▸ **How to complete this task**
Tell how many lines in the records contain the word "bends"; the number alone is the answer.

==== Material for the task

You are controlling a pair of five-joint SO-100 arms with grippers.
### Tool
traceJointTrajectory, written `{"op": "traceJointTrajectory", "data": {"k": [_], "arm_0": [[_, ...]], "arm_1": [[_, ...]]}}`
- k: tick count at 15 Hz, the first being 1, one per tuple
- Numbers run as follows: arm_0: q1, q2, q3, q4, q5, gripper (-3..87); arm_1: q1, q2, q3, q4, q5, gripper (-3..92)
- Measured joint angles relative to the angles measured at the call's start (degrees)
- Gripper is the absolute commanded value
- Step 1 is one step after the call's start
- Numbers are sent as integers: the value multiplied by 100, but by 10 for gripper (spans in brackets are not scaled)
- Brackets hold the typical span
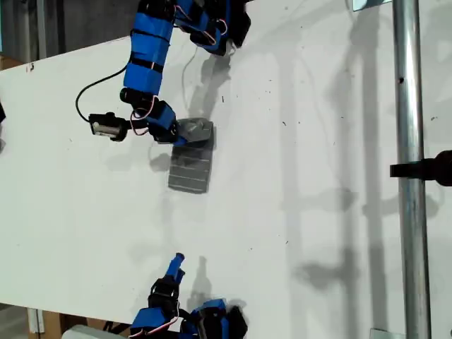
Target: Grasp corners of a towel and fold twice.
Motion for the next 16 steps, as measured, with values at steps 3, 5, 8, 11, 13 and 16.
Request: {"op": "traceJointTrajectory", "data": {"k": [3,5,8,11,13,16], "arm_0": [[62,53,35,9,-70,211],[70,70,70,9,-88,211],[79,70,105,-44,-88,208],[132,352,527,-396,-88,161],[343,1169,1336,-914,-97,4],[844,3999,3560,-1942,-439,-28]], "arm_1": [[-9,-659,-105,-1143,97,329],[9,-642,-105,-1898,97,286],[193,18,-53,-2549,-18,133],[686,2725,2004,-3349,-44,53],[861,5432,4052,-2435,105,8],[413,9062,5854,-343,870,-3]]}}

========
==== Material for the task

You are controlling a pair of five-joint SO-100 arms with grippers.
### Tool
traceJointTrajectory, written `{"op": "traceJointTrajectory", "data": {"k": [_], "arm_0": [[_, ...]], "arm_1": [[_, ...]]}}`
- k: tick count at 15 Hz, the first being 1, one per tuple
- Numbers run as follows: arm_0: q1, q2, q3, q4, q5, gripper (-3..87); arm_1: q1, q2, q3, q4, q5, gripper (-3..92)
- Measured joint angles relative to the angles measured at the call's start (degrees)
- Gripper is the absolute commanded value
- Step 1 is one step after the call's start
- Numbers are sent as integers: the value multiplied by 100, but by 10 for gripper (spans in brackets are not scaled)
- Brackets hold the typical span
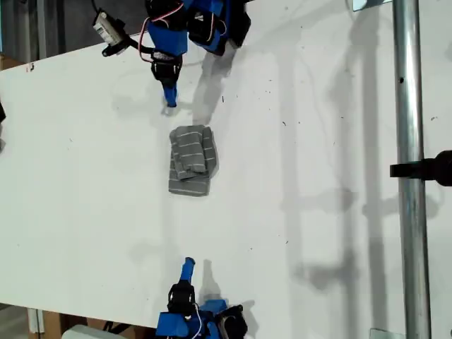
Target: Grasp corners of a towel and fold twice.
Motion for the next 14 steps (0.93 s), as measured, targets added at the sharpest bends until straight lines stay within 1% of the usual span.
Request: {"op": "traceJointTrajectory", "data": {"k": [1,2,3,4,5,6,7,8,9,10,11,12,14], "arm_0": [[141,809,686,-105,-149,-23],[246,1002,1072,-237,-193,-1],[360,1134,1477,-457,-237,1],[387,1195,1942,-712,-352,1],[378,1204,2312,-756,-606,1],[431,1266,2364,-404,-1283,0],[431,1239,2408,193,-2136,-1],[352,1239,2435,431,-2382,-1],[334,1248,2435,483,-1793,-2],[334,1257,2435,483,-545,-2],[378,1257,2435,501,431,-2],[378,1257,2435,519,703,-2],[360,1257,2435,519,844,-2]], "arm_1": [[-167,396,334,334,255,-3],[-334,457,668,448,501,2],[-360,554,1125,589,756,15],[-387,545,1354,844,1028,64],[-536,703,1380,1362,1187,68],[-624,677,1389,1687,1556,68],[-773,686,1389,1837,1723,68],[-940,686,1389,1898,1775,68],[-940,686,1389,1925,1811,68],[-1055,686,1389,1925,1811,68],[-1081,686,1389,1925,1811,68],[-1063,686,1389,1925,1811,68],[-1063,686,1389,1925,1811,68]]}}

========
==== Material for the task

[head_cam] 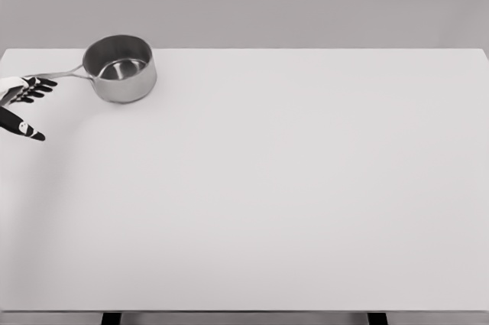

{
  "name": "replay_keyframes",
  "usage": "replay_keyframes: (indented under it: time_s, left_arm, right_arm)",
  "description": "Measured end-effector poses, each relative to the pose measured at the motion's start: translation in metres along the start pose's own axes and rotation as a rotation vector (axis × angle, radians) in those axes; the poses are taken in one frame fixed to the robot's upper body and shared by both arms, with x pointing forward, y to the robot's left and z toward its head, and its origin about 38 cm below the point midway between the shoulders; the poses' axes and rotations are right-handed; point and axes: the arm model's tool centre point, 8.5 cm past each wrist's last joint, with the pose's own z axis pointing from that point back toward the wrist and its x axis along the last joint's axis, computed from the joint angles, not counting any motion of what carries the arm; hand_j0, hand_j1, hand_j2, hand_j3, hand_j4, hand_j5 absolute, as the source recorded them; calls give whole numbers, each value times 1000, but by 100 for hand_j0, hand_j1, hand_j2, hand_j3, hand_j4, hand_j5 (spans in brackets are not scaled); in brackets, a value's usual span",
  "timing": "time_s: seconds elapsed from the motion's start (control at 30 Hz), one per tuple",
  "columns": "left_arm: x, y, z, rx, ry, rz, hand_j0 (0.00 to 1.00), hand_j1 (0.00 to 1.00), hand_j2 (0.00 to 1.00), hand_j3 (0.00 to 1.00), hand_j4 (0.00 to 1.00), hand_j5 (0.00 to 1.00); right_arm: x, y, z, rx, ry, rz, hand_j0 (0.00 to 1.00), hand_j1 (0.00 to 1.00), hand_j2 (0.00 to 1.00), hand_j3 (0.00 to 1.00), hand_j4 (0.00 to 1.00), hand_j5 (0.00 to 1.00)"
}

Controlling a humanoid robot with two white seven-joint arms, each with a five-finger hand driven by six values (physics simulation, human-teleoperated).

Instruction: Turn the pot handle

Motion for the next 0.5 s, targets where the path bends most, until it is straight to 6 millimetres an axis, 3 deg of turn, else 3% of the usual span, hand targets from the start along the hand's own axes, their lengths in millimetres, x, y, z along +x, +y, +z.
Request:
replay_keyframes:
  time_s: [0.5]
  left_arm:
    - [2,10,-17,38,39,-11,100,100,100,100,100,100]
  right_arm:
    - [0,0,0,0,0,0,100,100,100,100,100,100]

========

▸ **The completed task**
2